With the pictures removed, please write out every line below exactly as given.

Dataset extract:
____________

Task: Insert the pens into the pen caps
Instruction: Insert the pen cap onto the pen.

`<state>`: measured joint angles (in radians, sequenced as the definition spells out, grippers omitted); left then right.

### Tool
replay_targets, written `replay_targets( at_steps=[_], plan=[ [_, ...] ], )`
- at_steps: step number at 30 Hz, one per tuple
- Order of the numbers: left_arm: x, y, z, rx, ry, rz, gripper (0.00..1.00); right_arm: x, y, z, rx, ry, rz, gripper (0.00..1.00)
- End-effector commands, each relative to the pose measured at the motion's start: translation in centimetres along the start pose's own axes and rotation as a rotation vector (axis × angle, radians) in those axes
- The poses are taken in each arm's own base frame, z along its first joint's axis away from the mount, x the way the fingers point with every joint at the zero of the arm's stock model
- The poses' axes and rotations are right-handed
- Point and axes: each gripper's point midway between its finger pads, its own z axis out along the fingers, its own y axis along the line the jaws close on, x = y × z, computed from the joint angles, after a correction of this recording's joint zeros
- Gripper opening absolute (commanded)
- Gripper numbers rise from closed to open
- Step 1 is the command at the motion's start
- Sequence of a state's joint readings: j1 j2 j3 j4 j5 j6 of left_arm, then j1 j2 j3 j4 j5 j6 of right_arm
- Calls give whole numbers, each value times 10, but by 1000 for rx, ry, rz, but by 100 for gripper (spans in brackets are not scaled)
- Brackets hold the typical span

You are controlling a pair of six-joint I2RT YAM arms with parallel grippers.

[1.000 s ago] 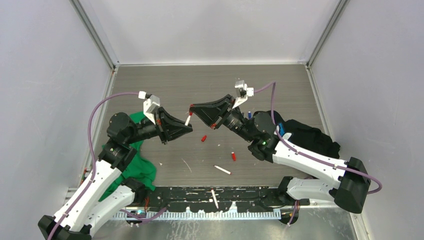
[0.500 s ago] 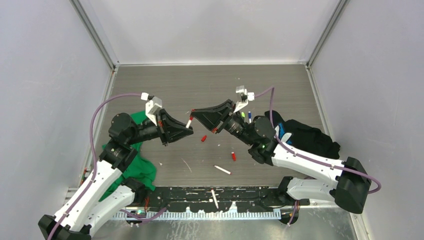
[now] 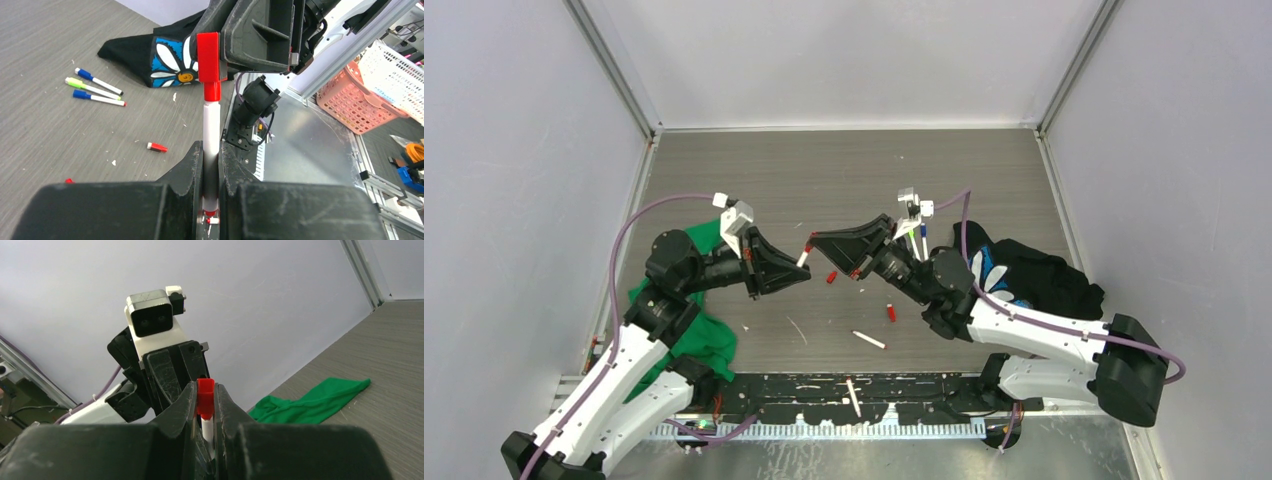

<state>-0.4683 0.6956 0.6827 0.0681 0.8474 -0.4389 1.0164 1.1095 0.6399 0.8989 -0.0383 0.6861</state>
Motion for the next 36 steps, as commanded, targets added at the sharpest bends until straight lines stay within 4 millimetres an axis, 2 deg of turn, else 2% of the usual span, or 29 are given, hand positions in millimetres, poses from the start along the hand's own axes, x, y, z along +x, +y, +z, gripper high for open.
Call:
replay_targets(
  at_steps=[1,8,17,24,27,31,34,36],
  plan=[
    [-51,-7,-2,-23,-171,138,0,88,-15,-39,29,340,70,1],
    [-50,-9,0,3,-168,131,0,130,-24,-74,56,480,148,1],
    [-48,-15,4,61,-146,119,0,176,-19,-107,68,638,197,1],
    [-48,-11,4,37,-150,119,0,229,-17,-148,129,845,253,1],
    [-48,-9,3,22,-155,126,0,244,-18,-167,161,925,262,1],
    [-47,-7,3,12,-151,130,0,241,-17,-176,180,940,245,1],
    [-44,-6,4,23,-133,131,0,220,-19,-160,209,887,155,1],
    [-43,-5,5,25,-122,133,0,199,-25,-143,269,841,44,1]
  ],
)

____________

Answer space:
Task: Insert the pens into the pen caps
Instruction: Insert the pen cap onto the pen.

`<state>`: measured joint angles (in radians, sequenced as the definition spells out, grippers omitted); left then right.

### Tool
replay_targets, written `replay_targets( at_steps=[_], plan=[ [_, ...] ], )`
- at_steps: step number at 30 Hz, one per tuple
- Order of the numbers: left_arm: x, y, z, rx, ry, rz, gripper (0.00..1.00); right_arm: x, y, z, rx, ry, rz, gripper (0.00..1.00)
- End-effector commands, each relative to the pose measured at the motion's start: translation in centimetres along the start pose's own axes and rotation as a rotation vector (axis × angle, radians) in those axes
- The poses are taken in each arm's own base frame, z along its first joint's axis away from the mount, x the way the fingers point with every joint at the zero of the arm's stock model
- The poses' axes and rotations are right-handed
- Point and axes: each gripper's point midway between its finger pads, its own z axis out along the fingers, its own y axis along the line the jaws close on, x = y × z, computed from the joint angles, after a correction of this recording's joint zeros
- Gripper opening absolute (commanded)
- Gripper numbers rise from closed to open
- Step 1 is the command at the motion's start
- Sequence of a state's joint readings: j1 j2 j3 j4 j5 j6 of left_arm, then j1 j2 j3 j4 j5 j6 of right_arm
- Calls give whole numbers, each value times 10, but by 1000 for rx, ry, rz, but by 100 for gripper (spans in brackets are not scaled)
- Brackets hold the typical span

You are controlling a pair of six-joint I2RT YAM arms with parallel grippers.

[1.000 s ago] 
[0.500 s ago] 
[now] 

<state>-0.4683 0.6956 0.6827 0.0681 0.8474 -0.4389 1.0164 1.1095 0.6399 0.8989 -0.0383 0.6861</state>
Motion for the next 36 steps, as commanded, targets added at the sharpest bends until straight lines stay within 4 millimetres an axis, 2 deg of turn, else 2% of the usual span, or 29 are given, hand positions in millimetres, poses from the start along the hand's own axes, x, y, z along +x, +y, +z, gripper high for open.
Call:
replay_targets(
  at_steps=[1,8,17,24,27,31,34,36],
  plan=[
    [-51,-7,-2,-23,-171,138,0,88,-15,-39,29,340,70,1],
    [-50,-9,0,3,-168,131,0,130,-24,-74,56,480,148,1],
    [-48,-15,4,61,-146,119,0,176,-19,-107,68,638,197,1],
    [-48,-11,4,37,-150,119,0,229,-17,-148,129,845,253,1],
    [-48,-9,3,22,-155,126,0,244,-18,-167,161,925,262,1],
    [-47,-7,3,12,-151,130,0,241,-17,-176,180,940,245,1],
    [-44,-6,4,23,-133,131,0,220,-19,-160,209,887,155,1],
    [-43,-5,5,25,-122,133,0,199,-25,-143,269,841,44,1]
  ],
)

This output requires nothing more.